Once a backwater and primarily a testing ground for Soviet nuclear missiles, Kazakhstan has managed to become one of the new rising powers on a global scale with determined policies under the able leadership of President Nursultan Nazarbayev. Kazakhstan is of course one of the rising energy powers, with huge reserves of oil and natural gas and also tremendous reserves of uranium, which is often forgotten.
Already a leading producer of uranium, Kazakhstan plans to dominate the world market by 2010. At the same time it aims to move from just selling raw uranium to exporting processed nuclear fuel.
Kazakhstan has the second-largest reserves of uranium ore in the world, after Australia. Last year it produced more than 6,600 tons. This year, it plans to produce 9,600 tons, and by 2010, 15,000 tons, surpassing any other country in the world.
"This sector will give Kazakhstan an enormous geopolitical influence in the world. If you removed Kazakhstan, then the global nuclear energy industry would collapse," says Mukhtar Dzhakishev, president of state-owned mining and power company Kazatomprom.
Kazatomprom estimates that by 2030, when most of the nuclear power plants now being constructed across the world should be operating, Kazakhstan's coffers could receive $15 billion annually from exports of processed nuclear fuel, three times more than the export of raw uranium ore.

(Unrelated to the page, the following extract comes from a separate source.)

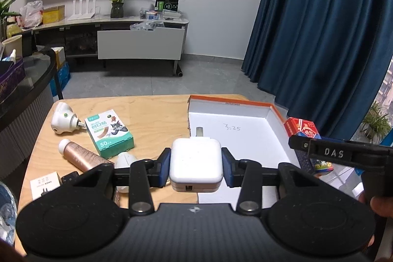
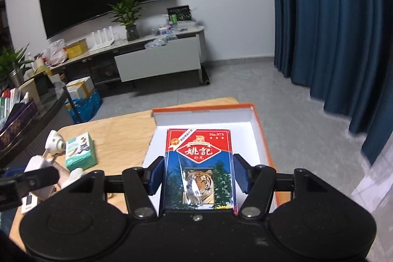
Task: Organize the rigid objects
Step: 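Carry the charger cube and card box over the open white box with both tools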
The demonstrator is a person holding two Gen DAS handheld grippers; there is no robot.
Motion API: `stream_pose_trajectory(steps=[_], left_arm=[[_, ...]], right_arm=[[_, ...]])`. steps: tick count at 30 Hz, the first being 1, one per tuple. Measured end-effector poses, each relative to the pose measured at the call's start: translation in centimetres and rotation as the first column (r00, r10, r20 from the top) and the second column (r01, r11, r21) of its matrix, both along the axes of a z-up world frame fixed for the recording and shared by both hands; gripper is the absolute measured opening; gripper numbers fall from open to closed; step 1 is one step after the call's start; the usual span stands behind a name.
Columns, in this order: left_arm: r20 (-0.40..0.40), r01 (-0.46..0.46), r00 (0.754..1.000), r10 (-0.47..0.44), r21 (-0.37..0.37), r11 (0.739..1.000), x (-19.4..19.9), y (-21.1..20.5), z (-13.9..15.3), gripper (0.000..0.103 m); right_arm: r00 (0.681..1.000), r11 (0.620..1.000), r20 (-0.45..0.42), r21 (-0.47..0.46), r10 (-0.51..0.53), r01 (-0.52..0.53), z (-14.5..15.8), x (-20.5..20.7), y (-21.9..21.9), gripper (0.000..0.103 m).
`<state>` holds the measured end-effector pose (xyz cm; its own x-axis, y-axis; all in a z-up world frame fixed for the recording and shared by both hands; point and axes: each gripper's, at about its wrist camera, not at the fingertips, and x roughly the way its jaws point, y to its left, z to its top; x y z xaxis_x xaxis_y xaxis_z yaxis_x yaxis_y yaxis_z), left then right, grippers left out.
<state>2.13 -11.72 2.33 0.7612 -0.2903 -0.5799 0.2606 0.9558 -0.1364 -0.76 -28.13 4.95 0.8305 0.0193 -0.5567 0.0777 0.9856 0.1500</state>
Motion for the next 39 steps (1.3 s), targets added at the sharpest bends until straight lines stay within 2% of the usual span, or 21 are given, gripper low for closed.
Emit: stream_pose_trajectory(steps=[7,19,39], left_arm=[[-0.004,0.013,1.000,-0.013,0.006,1.000,0.9,-1.4,0.2,0.043],[-0.025,0.043,0.999,-0.042,0.030,0.999,3.7,-4.9,-0.3,0.043],[-0.064,0.067,0.996,-0.063,0.070,0.995,6.9,-8.2,-0.9,0.043]], right_arm=[[1.000,1.000,-0.024,-0.004,-0.003,0.003,-1.0,2.1,-1.3,0.071],[0.999,1.000,-0.042,-0.019,-0.002,0.001,-0.9,5.4,-2.6,0.071],[0.994,0.998,-0.114,-0.058,0.001,-0.008,-1.9,9.5,-3.6,0.071]])
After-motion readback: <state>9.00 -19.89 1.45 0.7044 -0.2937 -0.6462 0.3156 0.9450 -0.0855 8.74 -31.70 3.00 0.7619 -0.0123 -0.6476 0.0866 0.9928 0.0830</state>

As a matter of fact, Kazakhstan already exports nuclear pellets to Russia and has signed an agreement with Russia in 2006 to begin enrichment of Kazakh uranium at the International Uranium Enrichment Center in Siberia. Furthermore, Kazakhstan concluded a deal with Toshiba of Japan last year to buy 10 percent of its Westinghouse subsidiary, an American world leader of nuclear reactors, which paved the way for Kazatomprom to participate in the production of future reactors and other nuclear facilities.
With ambitious plans in the uranium arena, Kazakhstan also aims to become the regional exporter of modern artillery systems in Central Asia. Defense Minister Daniyal Akhmetov has confirmed this intention and said that the country intends to sell such weapons not only regionally but also internationally.
In this regard one very important development is the recent agreement reached between Kazakhstan and Israel, as announced by Akhmetov. "As the main condition for purchasing new samples of military hardware, we demand that all technical documentation be handed over. Under the money in exchange for a technology scheme, for example, we purchased the new Nayza missile system from Israel and obtained all technical documentation for manufacturing this system at the Petropavlovsk heavy machinery building plant in the North Kazakhstan region and some other local enterprises."
The Israeli artillery system is an improvement over similar systems in the inventory of other Central Asian states, both in terms of its range and precision. Nayza can be used with different shells or missiles, including Grad and Uragan missiles, and has range of 95 miles. This optional capability as well as its long range makes it very attractive for potential regional states to have it, thus avoiding buying different systems for each type of shell or missile. Apart from Nayza's sale ability prospects Kazakhstan has also new artillery systems, called Aybat and Semser to offer, which seemed to evoke interest regionally.
With oil and gas power already in place and plans to become a global uranium power and regional arms-producing power under way, Kazakhstan is certainly rising. That is for sure.